Grady Booch is Chief Scientist for Software Engineering at IBM Research where he is currently engaged in the architecting of cognitive systems encompassing both IBM's Watson as well as non-von Neumann platforms. Grady is also developing a major transmedia documentary for public broadcast on the intersection of computing and the human experience. Booch is an IBM Fellow, an ACM Fellow, an IEEE Fellow, and on behalf of the BCS has been awarded the Lovelace Medal and given the Turing Lecture. Author of six books, Grady wrote the long-running column "On Architecture" and now writes "On Computing" for IEEE Software; over his career he has published hundreds of technical articles and has lectured and consulted around the world. Co-author of the Unified Modeling Language, Grady has helped with the architecture of complex software-intensive systems in most every domain imaginable.

 

The Future of Software Engineering

No matter what future we may envision, it relies on software that has not yet been written. Even now, software-intensive systems have woven themselves into the interstitial spaces of civilization, and we as individuals and as a species have slowly surrendered ourselves to computing. Looking back, we can identify several major and distinct styles whereby we have built such systems. We have come a long way, and even today, we certainly can name a number of best practices for software development that yield systems of quality. However, by no means can we stand still: the nature of the systems we build continues to change, and as they collectively weave themselves into our live, we must attend not only to the technical elements of software development, we must also attend to human needs. In this presentation we will look at the history of software engineering and offer some grand challenges for the future.

 

2015 IEEE Computer Society Harlan D. Mills Award Recipient Keynote

THU 21/05 - 8.30 - 9.30 Room: Auditorium

Gerard J. Holzmann

NASA / JPL

 Gerard J. Holzmann received his PhD from Delft University in The Netherlands. He joined AT&T Bell Laboratories shortly thereafter as a researcher in the Computing Science Research Center in Murray Hill, NJ. At Bell Labs he designed and build the Logic Model Checking tool Spin, which today, 25 years later, remains one of the most widely used formal software verification tools. In 2003 Dr. Holzmann moved from Bell Labs to NASA's Jet Propulsion Laboratory where he started a new Laboratory for Reliable Software (LaRS).

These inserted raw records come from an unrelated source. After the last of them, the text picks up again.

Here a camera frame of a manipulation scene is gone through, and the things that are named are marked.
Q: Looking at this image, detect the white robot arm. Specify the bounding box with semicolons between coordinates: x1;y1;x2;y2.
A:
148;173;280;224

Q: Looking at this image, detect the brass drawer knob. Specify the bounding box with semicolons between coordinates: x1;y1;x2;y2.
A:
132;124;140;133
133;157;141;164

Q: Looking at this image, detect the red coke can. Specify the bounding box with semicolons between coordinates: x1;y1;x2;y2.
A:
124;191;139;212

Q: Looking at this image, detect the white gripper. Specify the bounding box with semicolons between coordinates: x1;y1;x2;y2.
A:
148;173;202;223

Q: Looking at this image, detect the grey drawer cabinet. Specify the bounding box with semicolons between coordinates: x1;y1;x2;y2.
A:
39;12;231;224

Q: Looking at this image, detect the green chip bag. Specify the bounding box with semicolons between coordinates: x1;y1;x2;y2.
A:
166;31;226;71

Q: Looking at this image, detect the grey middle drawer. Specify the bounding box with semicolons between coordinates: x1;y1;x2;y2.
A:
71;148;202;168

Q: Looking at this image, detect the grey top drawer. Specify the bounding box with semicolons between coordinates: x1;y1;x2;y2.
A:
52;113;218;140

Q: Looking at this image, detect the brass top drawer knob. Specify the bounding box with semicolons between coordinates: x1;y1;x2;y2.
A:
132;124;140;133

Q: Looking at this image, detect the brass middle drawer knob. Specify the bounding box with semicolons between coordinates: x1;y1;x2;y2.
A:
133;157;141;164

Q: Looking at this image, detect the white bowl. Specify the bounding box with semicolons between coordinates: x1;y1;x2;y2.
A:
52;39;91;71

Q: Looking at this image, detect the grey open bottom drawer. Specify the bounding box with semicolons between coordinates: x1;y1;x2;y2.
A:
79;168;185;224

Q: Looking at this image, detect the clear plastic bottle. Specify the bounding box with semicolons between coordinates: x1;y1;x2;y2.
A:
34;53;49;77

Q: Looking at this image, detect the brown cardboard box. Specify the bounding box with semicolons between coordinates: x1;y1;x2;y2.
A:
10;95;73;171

Holzmann was elected to the US National Academy of Engineering. 

 

The Power of Swarms

I'll discuss a cloud-based software verification approach that is remarkably effective in locating design and coding errors in complex multi-threaded code, as it is, for instance, used in safety critical embedded systems. The power comes from the use of large numbers of independently executing, small, and randomly different search engines that use sophisticated logic model checking algorithms to home in on, what are often, unsuspected failure modes of a system.